● BRIEF: Beneath this instruction is a block of data; output from it exactly the lines that run from the one containing "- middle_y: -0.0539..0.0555" through the one containing "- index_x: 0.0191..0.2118", inclusive.

# # # # # # #

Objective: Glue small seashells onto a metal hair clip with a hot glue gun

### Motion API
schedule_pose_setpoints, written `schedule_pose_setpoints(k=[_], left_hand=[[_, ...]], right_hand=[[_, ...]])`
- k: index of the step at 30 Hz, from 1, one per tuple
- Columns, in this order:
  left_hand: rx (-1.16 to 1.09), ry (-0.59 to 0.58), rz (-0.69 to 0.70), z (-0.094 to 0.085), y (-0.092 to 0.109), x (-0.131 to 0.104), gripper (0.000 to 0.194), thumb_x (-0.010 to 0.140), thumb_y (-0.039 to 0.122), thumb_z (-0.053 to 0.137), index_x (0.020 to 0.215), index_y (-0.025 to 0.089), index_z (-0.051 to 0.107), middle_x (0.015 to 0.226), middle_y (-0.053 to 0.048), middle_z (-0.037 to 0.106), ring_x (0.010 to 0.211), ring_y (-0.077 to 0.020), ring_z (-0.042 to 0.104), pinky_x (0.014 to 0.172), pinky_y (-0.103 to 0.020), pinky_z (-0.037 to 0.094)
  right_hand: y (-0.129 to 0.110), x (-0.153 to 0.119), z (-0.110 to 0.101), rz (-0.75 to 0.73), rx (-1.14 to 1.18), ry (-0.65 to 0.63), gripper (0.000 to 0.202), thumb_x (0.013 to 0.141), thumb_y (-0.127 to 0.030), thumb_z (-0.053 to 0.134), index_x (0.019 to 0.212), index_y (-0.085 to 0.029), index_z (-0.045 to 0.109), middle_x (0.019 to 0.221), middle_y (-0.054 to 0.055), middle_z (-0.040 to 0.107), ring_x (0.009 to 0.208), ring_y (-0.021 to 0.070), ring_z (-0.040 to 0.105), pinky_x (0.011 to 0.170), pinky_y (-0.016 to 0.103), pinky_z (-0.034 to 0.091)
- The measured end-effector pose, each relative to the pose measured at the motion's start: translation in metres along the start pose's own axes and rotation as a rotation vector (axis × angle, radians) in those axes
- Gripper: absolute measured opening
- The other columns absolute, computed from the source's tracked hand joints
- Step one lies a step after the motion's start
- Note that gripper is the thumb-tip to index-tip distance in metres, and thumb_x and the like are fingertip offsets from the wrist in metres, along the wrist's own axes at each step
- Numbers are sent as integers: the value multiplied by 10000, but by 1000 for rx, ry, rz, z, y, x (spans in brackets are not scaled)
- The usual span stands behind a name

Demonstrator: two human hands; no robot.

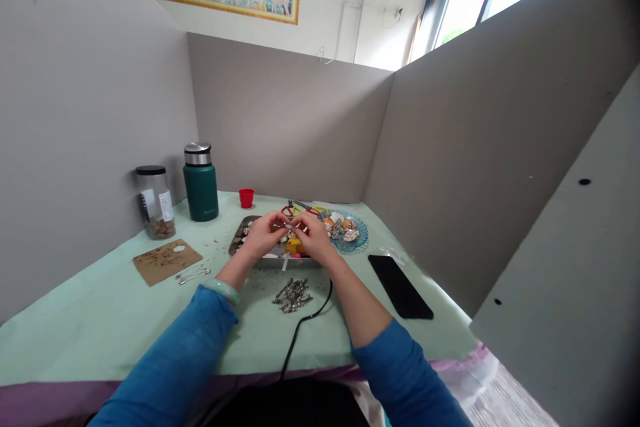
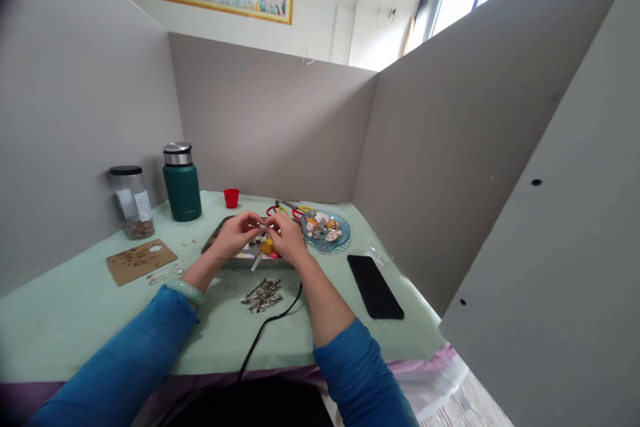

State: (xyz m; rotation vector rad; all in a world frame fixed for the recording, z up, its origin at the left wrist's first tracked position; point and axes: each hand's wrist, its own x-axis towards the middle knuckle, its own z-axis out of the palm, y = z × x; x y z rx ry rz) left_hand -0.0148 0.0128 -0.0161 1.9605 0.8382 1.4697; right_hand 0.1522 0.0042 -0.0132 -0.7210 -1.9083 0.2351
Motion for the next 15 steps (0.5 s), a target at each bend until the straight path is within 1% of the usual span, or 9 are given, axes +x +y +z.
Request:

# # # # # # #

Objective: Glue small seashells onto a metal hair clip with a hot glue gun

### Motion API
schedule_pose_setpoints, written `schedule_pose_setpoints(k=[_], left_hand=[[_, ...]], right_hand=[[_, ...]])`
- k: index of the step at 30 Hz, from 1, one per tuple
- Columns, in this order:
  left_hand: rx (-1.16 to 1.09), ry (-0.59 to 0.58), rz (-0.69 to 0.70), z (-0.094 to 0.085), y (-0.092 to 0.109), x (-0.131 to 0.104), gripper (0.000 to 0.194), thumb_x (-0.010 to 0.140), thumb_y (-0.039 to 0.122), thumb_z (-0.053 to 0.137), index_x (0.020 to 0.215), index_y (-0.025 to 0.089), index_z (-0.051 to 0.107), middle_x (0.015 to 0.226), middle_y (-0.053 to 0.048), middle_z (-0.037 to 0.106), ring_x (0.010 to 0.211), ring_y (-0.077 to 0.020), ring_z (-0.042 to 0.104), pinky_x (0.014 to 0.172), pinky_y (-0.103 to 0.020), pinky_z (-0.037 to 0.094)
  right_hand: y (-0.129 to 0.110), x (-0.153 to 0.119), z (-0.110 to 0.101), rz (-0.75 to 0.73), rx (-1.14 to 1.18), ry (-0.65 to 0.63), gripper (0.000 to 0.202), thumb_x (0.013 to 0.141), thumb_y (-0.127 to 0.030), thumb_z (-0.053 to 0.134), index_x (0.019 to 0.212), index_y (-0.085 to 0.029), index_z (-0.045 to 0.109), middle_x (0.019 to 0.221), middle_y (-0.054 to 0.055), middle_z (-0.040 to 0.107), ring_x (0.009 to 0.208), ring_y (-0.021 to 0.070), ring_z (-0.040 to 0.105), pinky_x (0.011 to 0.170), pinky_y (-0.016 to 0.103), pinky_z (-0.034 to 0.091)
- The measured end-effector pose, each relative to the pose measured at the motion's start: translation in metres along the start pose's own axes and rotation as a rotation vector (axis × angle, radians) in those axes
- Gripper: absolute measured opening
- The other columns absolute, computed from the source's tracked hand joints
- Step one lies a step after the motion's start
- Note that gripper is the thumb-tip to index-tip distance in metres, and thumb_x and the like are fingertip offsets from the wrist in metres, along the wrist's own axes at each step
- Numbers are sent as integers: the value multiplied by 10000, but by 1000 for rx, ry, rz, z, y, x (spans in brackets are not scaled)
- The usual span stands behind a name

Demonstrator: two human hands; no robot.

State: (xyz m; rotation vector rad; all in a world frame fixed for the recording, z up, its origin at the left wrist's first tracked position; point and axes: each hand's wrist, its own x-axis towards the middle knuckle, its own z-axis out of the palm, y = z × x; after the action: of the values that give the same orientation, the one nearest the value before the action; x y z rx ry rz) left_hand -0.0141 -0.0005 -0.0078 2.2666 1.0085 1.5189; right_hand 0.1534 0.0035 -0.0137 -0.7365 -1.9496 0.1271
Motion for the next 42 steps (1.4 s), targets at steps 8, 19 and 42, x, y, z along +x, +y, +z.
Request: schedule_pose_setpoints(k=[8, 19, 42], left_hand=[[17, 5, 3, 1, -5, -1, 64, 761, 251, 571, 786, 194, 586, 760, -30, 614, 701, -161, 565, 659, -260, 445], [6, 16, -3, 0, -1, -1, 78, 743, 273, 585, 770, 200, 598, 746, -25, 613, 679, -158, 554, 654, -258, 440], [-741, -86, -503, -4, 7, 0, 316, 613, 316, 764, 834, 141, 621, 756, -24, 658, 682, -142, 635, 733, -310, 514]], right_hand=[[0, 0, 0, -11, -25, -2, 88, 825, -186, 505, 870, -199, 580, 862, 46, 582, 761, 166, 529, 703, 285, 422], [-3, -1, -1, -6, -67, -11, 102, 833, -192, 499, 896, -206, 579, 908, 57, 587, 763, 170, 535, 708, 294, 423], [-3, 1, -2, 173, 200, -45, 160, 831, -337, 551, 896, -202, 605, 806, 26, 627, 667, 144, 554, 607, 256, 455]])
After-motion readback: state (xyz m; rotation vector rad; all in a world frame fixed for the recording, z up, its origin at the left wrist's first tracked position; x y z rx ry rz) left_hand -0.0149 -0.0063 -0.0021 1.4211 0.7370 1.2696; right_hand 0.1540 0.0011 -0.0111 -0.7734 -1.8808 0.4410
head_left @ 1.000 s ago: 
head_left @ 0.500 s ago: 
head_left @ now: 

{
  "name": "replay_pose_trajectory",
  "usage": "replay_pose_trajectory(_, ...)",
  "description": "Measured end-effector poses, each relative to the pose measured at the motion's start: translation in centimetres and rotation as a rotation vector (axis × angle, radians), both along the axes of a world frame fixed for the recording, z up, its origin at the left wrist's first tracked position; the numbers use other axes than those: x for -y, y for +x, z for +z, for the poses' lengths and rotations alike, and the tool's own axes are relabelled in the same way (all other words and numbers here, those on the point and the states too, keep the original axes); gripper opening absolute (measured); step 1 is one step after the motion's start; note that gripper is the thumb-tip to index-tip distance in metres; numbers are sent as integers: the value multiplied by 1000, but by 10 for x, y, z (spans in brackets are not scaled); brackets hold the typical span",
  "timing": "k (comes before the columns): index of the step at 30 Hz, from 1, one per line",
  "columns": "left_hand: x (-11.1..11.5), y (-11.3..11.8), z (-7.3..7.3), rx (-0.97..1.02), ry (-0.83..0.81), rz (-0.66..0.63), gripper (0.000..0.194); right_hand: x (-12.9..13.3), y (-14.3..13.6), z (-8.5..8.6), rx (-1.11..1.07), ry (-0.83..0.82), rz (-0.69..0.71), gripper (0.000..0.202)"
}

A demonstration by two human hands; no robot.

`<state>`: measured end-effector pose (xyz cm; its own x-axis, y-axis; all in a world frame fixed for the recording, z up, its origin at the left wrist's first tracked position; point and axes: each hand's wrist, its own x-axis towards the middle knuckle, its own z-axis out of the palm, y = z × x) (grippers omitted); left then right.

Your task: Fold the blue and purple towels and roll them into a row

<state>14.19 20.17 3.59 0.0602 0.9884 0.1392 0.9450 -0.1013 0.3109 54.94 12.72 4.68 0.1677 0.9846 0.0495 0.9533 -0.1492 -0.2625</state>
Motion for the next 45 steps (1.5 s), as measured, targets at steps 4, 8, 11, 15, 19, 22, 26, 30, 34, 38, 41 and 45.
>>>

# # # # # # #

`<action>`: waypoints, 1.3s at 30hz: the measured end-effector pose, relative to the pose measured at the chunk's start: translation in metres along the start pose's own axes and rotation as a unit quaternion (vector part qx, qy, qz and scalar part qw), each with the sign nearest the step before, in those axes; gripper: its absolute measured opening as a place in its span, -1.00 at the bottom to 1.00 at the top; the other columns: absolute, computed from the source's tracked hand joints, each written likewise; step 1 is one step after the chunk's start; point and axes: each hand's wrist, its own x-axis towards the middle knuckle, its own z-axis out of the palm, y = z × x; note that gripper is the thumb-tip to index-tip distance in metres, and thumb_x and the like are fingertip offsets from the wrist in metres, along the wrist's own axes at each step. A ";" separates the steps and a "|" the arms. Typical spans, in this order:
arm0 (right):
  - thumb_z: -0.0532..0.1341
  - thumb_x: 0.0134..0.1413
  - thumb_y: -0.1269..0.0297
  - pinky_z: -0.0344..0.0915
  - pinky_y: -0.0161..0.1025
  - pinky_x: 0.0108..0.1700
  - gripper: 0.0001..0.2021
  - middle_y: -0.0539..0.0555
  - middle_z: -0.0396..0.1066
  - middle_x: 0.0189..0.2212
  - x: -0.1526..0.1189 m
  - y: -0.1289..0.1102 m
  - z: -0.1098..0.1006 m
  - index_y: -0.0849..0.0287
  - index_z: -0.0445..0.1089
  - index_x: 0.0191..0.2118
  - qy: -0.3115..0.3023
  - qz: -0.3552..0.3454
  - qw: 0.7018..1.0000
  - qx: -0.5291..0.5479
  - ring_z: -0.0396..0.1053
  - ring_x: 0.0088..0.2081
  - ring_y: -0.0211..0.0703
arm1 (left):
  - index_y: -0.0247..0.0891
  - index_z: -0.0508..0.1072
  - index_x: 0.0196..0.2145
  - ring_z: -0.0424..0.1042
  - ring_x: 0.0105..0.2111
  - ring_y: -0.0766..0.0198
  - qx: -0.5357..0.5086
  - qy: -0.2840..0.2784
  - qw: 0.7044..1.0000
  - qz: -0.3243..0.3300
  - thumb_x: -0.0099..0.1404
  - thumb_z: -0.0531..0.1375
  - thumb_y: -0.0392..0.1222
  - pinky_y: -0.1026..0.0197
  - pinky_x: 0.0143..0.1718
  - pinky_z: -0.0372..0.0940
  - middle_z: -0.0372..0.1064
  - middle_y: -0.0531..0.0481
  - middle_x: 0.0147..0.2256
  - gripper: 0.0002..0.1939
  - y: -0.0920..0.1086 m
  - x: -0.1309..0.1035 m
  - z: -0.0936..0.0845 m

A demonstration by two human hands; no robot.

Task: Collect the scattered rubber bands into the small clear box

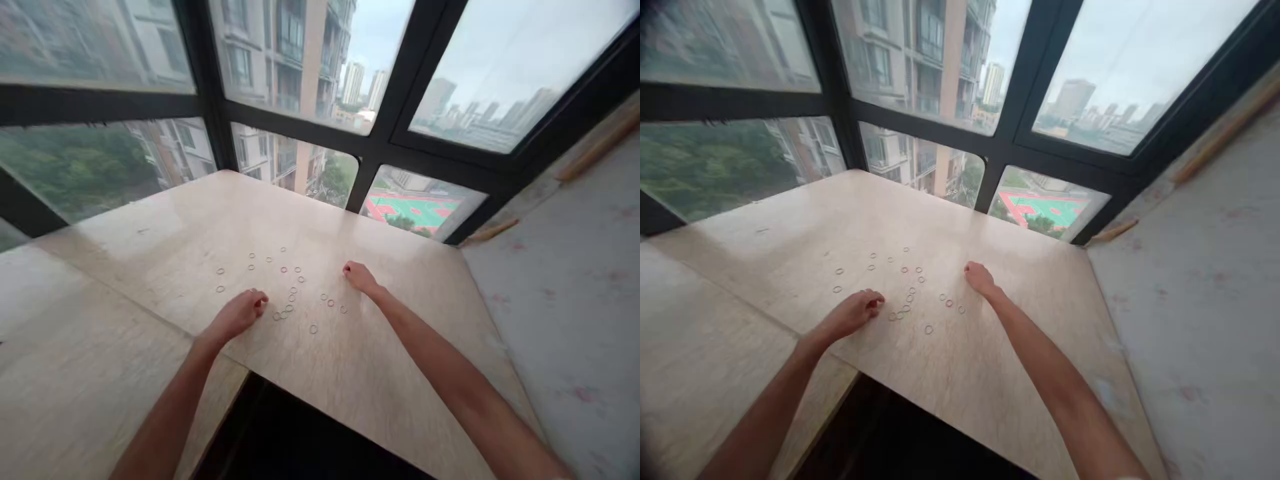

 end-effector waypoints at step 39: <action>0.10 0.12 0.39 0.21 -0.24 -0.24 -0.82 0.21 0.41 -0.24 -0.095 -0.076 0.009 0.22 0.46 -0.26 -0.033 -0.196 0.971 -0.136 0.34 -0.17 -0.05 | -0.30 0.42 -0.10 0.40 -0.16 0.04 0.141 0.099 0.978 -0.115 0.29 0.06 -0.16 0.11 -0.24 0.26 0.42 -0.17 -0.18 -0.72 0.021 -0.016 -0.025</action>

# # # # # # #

● SOLUTION FOR THIS PROBLEM:
  - middle_y: -0.0539..0.0555
  - middle_z: -0.0396..0.1066
  - middle_x: 0.0189..0.2212
  - x: -0.1526..0.1189 m
  - y: -0.1289..0.1102 m
  - z: -0.1098..0.1006 m
  - index_y: -0.0849..0.0287
  - index_z: -0.0445..0.1089
  - index_x: 0.0191..0.2118

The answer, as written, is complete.